さらに「ニュージーランドでは06年に巣が見つかると、半径2キロ圏の土壌などの移動を制限し、殺虫エサや捕獲わなを使った監視を3年間続けて定着を阻んだ」と朝日社説は続ける。

ニュージーランドの成功はNHKなどのテレビニュース番組でも取りあげられた。被害先進国の例を参考にするのは良いことだ。

朝日社説は「私たちも正しい知識で、この問題にのぞむ必要がある」とも主張するが、その通りだ。感染症対策などと同じように人に害を与える生物に対しては正しい知識を持って対処することが何よりも大切である。

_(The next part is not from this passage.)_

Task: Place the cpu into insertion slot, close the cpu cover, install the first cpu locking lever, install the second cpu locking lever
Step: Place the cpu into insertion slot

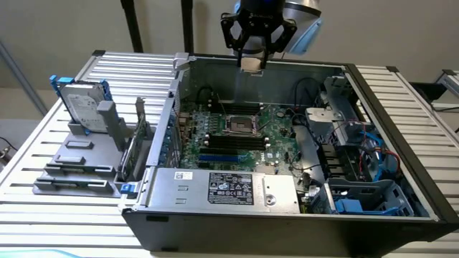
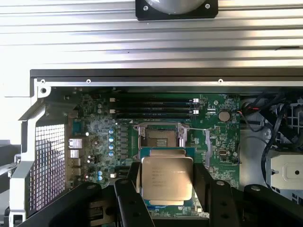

「在来種のアリは、農作物や植物を害虫から守ったり、種子を運んだりと、生態系の中で大切な役割を果たしている。殺虫剤でむやみにアリを殺すようなことはせず、落ちついた行動を心がけたい」

最後に朝日社説はこう書くが、確かに「落ち着いた行動」は重要ではある。ただ「生態系」の話まで持ち出すのは、知的ぶって格好付ける朝日新聞らしい気がしてならない。

■「SFTS」も正しい知識を持てば怖くない

ところで7月24日、厚生労働省がこんな発表をしている。

「50代女性が猫にかまれた後に、マダニが媒介するウイルス感染症『重症熱性血小板減少症候群(SFTS)』を発症し、死亡していた。厚労省は、都道府県や獣医師会などに注意を喚起する通達を出した。SFTSで、哺乳類を介して人が死亡したことが判明したのは世界で初めて」

SFTSはウイルス感染症で、数年前からその感染死が新聞やテレビで伝えられてきた。マダニではなく、猫にかまれて感染し、亡くなったというのだからだれもが驚かされるだろう。

最後にこのSFTSについて触れておきたい。

SFTSウイルスに感染すると、高熱が出て下痢や嘔吐などを起こし、血液中の血小板や白血球が減少する。重症化すると、けいれんや意識障害、下血をともなう。ワクチンや抗ウイルス薬はなく、治療は対症療法に限られる。

こう書くと、かなり恐い感染症のように思われるが、インフルエンザのように人から人へとせきやくしゃみで飛沫感染することはない。感染力は弱く、流行する危険性はほとんどない。ウイルスを保有するマダニは1%にも満たないというから、ことさら怖がる必要もない。感染者と濃厚接触して血液や体液に触れるようなことがなければ、感染者から感染することもない。

日本では2013年1月末、初の死者が山口県で確認された後、愛媛、宮崎、広島、長崎……と感染が判明し、そのうち半数が死亡している。

日本で初めて確認され、死者も出たというだけで大騒ぎしてしまう。正しく怖がることがいかに難しいかがよく分かる。ヒアリも同様である。